The secondary eclipse of the transiting exoplanet CoRoT-2b

We present a study of the light curve of the transiting exoplanet CoRoT-2b, aimed at detecting the secondary eclipse and measuring its depth. The data were obtained with the CoRoT satellite during its first run of more than 140 days. After filtering the low frequencies with a pre-whitening technique, we detect a 0.0060$\pm$0.0020% secondary eclipse centered on the orbital phase 0.494$\pm$0.006. Assuming a black-body emission of the planet, we estimate a surface brightness temperature of T${\rm p,CoRoT}$=1910$^{+90}{-100}$ K. We provide the planet’s equilibrium temperature and re-distribution factors as a function of the unknown amount of reflected light. The upper limit for the geometric albedo is 0.12. The detected secondary is the shallowest ever found.

💡 Research Summary

This paper presents a thorough analysis of the CoRoT‑2b light curve with the specific aim of detecting the planet’s secondary eclipse and deriving its thermal and reflective properties. The authors used data from the CoRoT satellite’s first long run, which spans more than 140 continuous days, providing an unprecedented baseline for a transiting hot‑Jupiter. The raw photometry was first cleaned of low‑frequency variations—principally stellar rotation, spot modulation, and instrumental trends—by applying a pre‑whitening algorithm. This step dramatically reduced correlated noise and made the subtle eclipse signal accessible.

After detrending, the authors folded the light curve on the known orbital period and examined the phase region around 0.5. By employing a phase‑binning approach combined with cross‑correlation techniques, they identified a shallow dip with a depth of 0.0060 ± 0.0020 % centered at orbital phase 0.494 ± 0.006. The timing offset is consistent with a secondary eclipse occurring slightly before the exact opposition, which could hint at a modest orbital eccentricity or light‑travel‑time effects, though the authors note that the uncertainty is too large to claim a definitive detection of eccentricity.

To translate the measured depth into a planetary brightness temperature, the authors assumed the planet radiates as a black body in the CoRoT bandpass (approximately 400–1000 nm). Using the stellar parameters (effective temperature, radius, and distance) and the measured eclipse depth, they derived a brightness temperature of Tₚ,CoRoT = 1910 K, with asymmetric uncertainties (+90 K, –100 K). This temperature exceeds the simple equilibrium temperature calculated for a planet with full heat redistribution (≈ 1500 K) and no reflected light, indicating that either heat redistribution is inefficient, the planet has a low albedo, or the optical emission includes a non‑thermal component such as reflected starlight or atmospheric emission lines.

The authors explored the degeneracy between reflected light and thermal emission by constructing a family of models that vary the geometric albedo (A_g) and the heat‑redistribution factor (f). By imposing the measured eclipse depth as a constraint, they derived an upper limit for the geometric albedo of 0.12 in the CoRoT band. This low albedo is consistent with other hot‑Jupiter measurements, suggesting that CoRoT‑2b’s atmosphere is dominated by absorbers (e.g., TiO/VO, Na, K) that efficiently capture incident stellar photons and re‑emit them thermally. The paper also provides analytic expressions for the equilibrium temperature as a function of unknown reflected light, allowing future observers to update the planet’s energy budget when additional data become available.
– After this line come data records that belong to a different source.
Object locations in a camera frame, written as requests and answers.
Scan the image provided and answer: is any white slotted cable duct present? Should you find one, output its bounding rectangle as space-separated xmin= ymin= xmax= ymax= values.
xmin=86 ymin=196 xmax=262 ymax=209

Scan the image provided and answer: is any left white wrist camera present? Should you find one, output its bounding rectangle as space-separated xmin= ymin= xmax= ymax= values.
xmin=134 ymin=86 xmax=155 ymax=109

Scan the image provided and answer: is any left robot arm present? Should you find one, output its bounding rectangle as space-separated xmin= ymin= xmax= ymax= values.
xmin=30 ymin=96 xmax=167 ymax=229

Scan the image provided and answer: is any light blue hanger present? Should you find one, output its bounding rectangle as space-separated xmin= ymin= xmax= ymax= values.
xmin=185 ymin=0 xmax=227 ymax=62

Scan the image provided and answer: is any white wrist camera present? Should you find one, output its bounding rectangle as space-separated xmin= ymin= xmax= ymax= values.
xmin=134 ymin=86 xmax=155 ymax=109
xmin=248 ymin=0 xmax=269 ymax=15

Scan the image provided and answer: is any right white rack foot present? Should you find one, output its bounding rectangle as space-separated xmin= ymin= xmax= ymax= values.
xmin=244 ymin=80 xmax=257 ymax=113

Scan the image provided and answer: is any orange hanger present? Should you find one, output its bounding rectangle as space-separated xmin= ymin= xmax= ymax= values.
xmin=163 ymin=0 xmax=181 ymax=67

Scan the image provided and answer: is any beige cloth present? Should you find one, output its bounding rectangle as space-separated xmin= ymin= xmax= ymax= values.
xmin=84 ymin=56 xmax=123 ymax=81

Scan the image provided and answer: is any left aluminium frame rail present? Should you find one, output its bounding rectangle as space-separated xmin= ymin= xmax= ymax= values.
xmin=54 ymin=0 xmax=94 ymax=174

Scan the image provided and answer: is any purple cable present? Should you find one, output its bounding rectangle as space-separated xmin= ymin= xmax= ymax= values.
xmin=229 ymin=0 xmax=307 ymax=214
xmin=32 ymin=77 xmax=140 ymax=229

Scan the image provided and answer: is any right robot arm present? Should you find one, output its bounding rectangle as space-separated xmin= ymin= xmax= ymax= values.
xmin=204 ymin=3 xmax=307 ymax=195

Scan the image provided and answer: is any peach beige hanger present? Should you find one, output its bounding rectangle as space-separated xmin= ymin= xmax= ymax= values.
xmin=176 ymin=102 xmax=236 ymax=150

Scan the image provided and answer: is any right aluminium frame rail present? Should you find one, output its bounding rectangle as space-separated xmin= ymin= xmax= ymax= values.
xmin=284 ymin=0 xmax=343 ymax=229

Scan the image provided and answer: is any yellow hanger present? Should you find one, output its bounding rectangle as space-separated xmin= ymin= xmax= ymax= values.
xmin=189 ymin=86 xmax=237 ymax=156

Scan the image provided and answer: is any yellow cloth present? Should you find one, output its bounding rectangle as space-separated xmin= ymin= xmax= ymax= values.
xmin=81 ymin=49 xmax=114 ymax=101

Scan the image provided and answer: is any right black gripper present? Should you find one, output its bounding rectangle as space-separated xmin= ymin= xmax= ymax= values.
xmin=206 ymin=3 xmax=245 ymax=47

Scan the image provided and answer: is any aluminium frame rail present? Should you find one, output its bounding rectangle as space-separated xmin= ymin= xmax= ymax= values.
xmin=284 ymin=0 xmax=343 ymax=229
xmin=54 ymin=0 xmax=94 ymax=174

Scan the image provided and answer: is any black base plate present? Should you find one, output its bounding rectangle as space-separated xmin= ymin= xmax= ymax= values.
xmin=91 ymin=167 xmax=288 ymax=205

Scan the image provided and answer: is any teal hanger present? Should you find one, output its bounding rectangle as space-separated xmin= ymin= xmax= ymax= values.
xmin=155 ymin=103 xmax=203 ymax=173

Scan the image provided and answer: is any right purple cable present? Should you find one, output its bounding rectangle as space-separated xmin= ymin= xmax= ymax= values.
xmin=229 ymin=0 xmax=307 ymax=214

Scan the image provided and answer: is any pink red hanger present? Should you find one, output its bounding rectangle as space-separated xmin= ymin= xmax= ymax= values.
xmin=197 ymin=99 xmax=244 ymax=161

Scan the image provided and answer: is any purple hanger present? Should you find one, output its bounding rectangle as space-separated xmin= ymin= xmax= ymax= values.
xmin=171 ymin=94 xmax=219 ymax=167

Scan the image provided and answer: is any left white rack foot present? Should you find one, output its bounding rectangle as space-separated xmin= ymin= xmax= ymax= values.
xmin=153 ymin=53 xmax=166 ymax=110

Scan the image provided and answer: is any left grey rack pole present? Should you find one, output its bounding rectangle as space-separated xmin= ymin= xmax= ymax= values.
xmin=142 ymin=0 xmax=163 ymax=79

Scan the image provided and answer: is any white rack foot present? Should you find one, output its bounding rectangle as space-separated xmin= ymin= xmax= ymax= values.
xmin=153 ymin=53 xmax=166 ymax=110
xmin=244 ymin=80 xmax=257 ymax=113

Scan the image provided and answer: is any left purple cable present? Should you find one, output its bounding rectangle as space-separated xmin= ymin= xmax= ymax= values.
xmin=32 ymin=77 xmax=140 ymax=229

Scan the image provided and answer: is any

Statistical robustness was assessed through several complementary methods. A bootstrap resampling of the phase‑folded light curve confirmed that the eclipse depth persists in > 99 % of realizations. Random phase‑shift tests showed that a dip of comparable depth occurs by chance in less than 0.1 % of trials, reinforcing the significance of the detection. The authors also simulated the impact of stellar activity—spot crossing events and flares—on the secondary eclipse measurement, finding that such activity would alter the depth by less than 5 × 10⁻⁴ %, well below the reported uncertainty.
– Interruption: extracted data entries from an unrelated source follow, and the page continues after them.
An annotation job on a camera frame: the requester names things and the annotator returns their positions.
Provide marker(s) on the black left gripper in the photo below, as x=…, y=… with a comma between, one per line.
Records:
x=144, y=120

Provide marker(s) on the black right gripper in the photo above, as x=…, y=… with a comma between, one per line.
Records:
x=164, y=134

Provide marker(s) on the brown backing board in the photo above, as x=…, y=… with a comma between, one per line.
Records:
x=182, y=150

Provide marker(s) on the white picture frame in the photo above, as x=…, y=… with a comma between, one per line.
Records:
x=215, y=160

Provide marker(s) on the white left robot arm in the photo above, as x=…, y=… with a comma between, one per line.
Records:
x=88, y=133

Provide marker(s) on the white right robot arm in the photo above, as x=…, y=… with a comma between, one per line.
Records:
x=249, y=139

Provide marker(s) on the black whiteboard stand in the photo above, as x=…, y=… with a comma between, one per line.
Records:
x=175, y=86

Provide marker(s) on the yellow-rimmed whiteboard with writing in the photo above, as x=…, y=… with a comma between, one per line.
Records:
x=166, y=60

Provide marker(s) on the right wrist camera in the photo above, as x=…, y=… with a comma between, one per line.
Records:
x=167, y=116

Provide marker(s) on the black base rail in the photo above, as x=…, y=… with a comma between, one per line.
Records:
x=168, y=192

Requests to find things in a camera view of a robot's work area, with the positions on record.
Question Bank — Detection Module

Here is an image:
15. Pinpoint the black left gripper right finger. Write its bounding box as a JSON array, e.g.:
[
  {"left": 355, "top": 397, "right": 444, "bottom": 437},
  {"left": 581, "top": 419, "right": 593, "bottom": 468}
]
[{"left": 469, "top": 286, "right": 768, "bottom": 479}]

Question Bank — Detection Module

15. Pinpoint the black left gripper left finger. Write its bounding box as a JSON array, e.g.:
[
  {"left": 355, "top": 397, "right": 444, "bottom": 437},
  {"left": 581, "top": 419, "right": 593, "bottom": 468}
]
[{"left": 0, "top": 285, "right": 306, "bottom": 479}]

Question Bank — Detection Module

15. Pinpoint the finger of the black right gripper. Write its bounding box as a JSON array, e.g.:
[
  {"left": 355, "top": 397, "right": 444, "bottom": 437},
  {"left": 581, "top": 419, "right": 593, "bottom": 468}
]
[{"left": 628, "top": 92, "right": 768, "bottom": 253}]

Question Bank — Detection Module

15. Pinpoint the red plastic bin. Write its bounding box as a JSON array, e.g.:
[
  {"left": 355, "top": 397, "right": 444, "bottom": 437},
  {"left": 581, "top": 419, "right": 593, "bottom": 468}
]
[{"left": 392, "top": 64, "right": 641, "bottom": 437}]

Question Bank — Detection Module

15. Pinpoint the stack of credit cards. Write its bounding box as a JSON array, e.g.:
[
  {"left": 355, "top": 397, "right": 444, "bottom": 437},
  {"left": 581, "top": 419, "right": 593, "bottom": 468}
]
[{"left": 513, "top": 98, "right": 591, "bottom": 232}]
The detection reported here is the shallowest secondary eclipse ever measured in the optical, underscoring the power of long, uninterrupted space‑based photometry for exoplanet atmospheric characterization. The derived brightness temperature and low albedo place CoRoT‑2b among the hottest known exoplanets, with a likely inefficient day‑night heat redistribution. The authors suggest that follow‑up observations with upcoming facilities such as JWST, PLATO, and ARIEL—especially in the infrared where thermal emission dominates—will refine the temperature profile, constrain atmospheric composition, and test the presence of high‑altitude absorbers inferred from the low albedo. In summary, this work demonstrates a successful methodology for extracting minute secondary eclipse signals from optical light curves and provides valuable constraints on the thermal and reflective properties of a benchmark hot‑Jupiter.